Dr. Allison Briscoe-Smith is a child clinical psychologist who specializes in trauma and issues of race. She earned her undergraduate degree from Harvard and then received her Ph.D. in clinical psychology from the University of California, Berkeley. She performed postdoctoral work at the University of California San Francisco/San Francisco General Hospital. She has combined her love of teaching and advocacy by serving as a professor and by directing mental health programs for children experiencing trauma, homelessness, or foster care.

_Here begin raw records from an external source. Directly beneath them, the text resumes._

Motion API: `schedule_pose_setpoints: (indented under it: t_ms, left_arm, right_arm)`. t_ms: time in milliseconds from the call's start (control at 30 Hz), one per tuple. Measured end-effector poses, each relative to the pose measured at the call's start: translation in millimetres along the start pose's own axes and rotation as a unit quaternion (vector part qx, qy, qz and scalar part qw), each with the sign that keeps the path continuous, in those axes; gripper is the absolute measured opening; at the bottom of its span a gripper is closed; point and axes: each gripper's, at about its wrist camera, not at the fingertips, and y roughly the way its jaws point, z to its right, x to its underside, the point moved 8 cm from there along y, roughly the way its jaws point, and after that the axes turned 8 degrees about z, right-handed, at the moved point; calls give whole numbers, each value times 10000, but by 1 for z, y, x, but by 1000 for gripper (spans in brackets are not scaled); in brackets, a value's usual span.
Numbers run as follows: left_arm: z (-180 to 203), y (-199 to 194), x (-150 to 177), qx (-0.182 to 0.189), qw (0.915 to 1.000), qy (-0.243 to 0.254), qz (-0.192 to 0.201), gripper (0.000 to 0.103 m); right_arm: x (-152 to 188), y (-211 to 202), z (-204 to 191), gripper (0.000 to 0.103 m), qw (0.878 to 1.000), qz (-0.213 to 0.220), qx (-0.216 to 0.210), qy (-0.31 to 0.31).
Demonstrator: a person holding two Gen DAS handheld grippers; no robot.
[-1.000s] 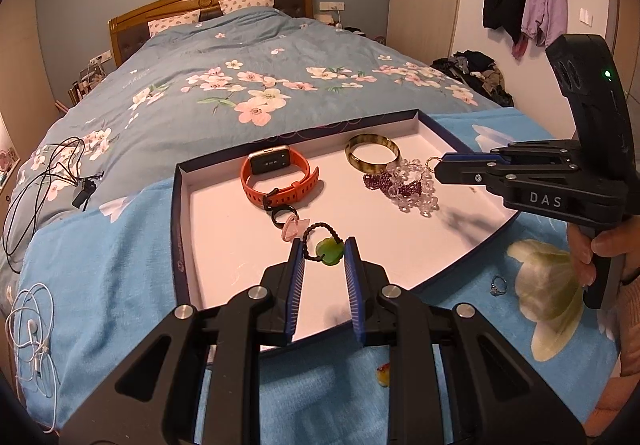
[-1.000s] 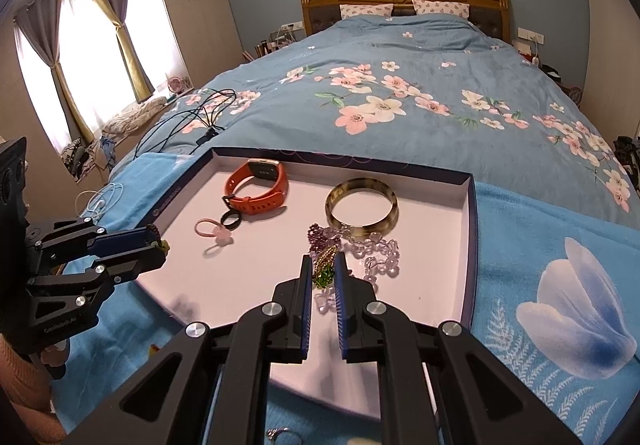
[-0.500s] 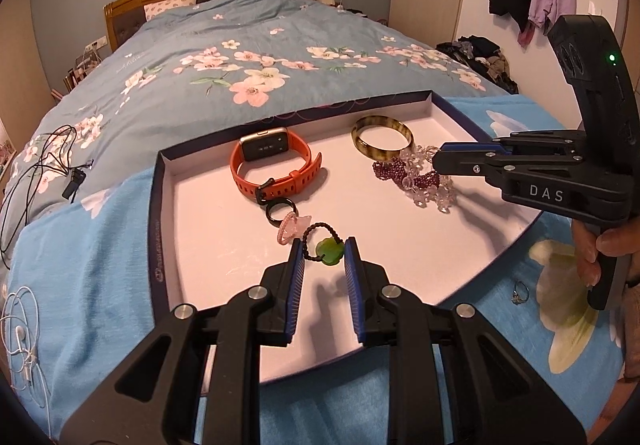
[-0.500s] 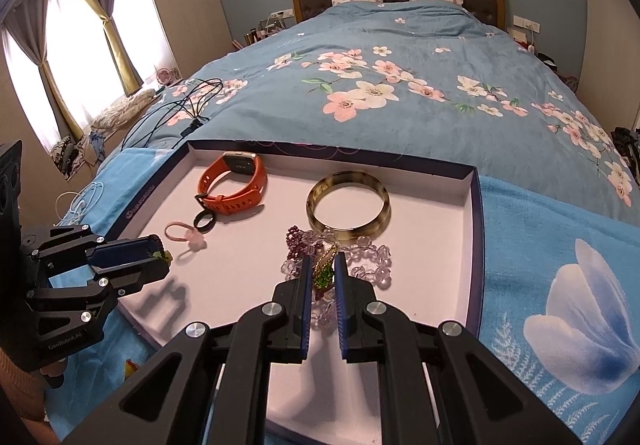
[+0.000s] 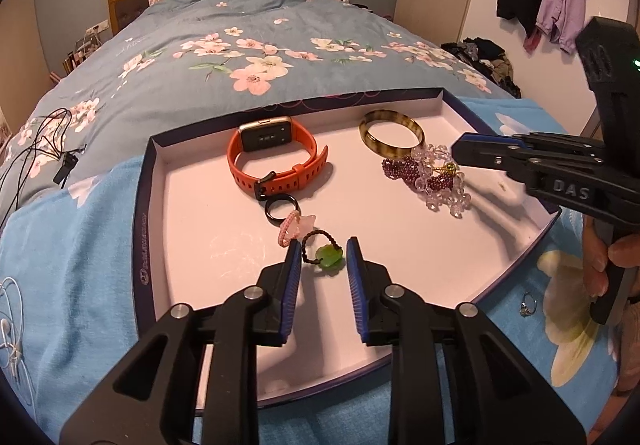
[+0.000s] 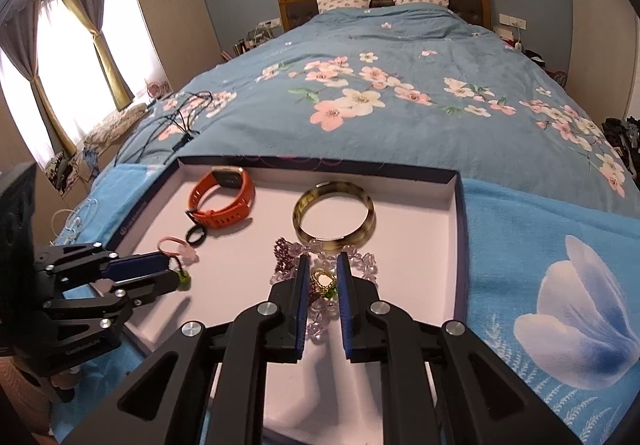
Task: Organize jewelry
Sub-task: 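Carry both items over the box and open right then left gripper to drop them, then grasp the red-stone gold ring with left gripper while right grasps the silver ring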
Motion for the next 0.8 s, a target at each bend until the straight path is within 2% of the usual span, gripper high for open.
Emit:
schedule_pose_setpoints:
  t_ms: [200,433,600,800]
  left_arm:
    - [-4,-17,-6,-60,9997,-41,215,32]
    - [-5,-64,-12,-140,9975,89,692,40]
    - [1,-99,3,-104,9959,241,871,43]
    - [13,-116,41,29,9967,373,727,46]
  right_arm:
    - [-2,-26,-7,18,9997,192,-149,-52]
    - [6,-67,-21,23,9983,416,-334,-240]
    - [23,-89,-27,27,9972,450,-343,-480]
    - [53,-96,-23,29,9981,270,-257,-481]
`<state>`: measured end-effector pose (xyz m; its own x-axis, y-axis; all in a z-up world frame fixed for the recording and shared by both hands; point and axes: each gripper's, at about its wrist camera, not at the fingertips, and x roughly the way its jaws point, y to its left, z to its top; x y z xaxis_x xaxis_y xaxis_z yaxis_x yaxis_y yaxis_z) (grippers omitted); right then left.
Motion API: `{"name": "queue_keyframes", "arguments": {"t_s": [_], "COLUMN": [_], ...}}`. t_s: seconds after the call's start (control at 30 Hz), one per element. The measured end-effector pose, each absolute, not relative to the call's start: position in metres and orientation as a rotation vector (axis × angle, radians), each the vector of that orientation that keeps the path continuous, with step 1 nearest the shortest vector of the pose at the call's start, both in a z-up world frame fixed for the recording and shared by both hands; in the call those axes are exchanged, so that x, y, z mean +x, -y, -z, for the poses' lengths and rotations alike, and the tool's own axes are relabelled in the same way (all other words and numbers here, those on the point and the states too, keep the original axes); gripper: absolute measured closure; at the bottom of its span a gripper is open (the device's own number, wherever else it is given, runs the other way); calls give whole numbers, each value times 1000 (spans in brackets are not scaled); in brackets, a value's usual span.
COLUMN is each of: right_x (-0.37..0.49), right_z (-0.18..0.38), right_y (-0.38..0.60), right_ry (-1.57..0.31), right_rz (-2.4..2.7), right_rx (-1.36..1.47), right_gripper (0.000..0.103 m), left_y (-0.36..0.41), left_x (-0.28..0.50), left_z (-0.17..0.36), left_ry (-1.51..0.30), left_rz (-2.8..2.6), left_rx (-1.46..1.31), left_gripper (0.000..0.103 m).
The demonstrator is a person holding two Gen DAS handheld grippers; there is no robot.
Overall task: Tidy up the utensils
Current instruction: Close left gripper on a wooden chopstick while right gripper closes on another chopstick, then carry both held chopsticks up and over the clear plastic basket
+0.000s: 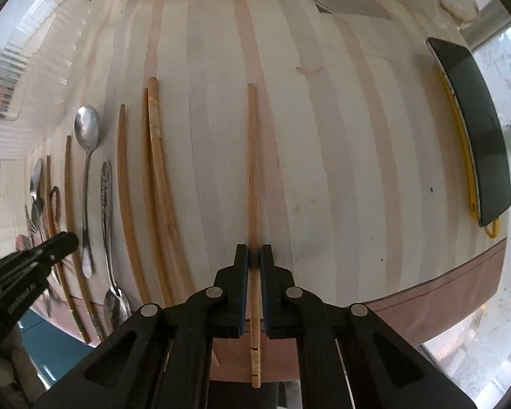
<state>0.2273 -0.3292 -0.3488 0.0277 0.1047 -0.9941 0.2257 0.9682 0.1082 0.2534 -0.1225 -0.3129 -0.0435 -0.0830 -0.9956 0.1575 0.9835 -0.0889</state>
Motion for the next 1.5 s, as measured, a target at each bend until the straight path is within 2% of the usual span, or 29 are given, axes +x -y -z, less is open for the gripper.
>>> {"name": "queue_keyframes", "arguments": {"t_s": [0.33, 0.53, 1.13, 1.5], "right_x": [227, 214, 221, 256], "right_z": [346, 341, 255, 174], "right_y": [313, 312, 338, 315], "right_ry": [-1545, -1535, -1364, -1238], "right_rz": [136, 137, 44, -146], "right_rx": [161, 222, 326, 350], "right_gripper": [95, 96, 96, 96], "left_y": [136, 147, 130, 104], "left_x": [252, 242, 247, 281], "left_z": [316, 305, 195, 93], "left_ry": [-1593, -1542, -1308, -1151], "left_rz": [176, 160, 136, 174], "left_rx": [139, 167, 123, 6], "left_gripper": [98, 99, 99, 99]}}
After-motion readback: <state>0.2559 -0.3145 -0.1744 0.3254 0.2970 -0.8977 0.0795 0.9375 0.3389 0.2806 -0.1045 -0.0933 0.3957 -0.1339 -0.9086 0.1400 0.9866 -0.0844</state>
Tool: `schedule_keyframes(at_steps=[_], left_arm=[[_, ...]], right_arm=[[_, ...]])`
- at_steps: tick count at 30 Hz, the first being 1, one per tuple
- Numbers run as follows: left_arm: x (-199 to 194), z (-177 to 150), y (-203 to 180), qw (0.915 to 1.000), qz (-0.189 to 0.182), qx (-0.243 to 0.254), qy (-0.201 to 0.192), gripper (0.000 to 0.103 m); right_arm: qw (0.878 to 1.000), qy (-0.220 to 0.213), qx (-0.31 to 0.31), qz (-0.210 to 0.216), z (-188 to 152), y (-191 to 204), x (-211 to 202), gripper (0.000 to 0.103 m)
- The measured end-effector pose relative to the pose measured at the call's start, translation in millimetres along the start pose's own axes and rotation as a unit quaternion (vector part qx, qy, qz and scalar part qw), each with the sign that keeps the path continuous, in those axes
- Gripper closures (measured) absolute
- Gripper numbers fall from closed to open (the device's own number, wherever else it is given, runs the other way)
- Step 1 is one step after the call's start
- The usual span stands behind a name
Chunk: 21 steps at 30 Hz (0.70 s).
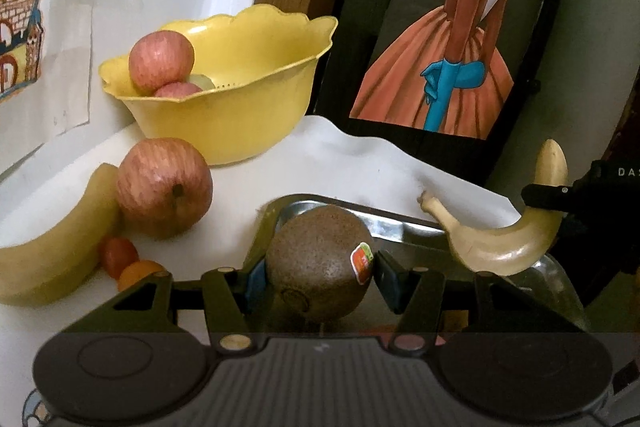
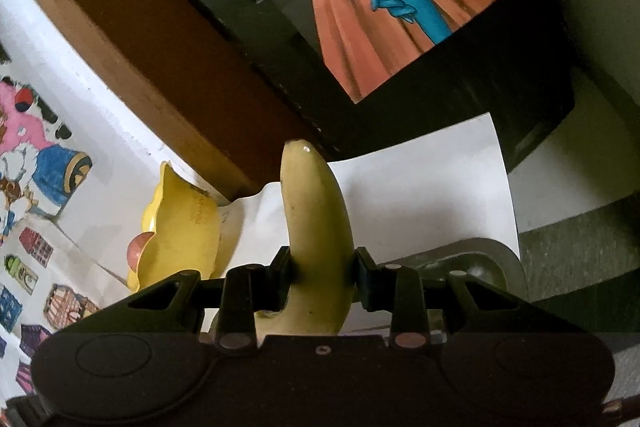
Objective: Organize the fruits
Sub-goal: 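Carry the kiwi with the left tool to the tray while the right tool carries the banana there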
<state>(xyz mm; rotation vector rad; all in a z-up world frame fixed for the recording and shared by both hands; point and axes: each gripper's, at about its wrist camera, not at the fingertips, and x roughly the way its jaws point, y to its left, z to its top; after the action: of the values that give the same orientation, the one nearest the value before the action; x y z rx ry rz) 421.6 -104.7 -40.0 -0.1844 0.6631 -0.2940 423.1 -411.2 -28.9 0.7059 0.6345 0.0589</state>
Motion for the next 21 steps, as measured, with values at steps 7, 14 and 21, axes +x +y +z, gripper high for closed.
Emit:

Dr. Briscoe-Smith is also a senior fellow of Berkeley’s Greater Good Science Center and is both a professor and the Director of Diversity, Equity, and Inclusion at the Wright Institute. She provides consultation and training to nonprofits and schools on how to support trauma-informed practices and cultural accountability.

Sharon Salzberg is a world-renowned teacher and New York Times bestselling author. She is widely considered one of the most influential individuals in bringing mindfulness practices to the West, and co-founded the Insight Meditation Society in Barre, Massachusetts alongside Jack Kornfield and Joseph Goldstein. Sharon has been a student of Dipa Ma, Anagarika Munindra, and Sayadaw U Pandita alongside other masters.

Sharon has authored 10 books, and is the host of the fantastic Metta Hour podcast. She was a contributing editor of Oprah’s O Magazine, had her work featured in Time and on NPR, and contributed to panels alongside the Dalai Lama.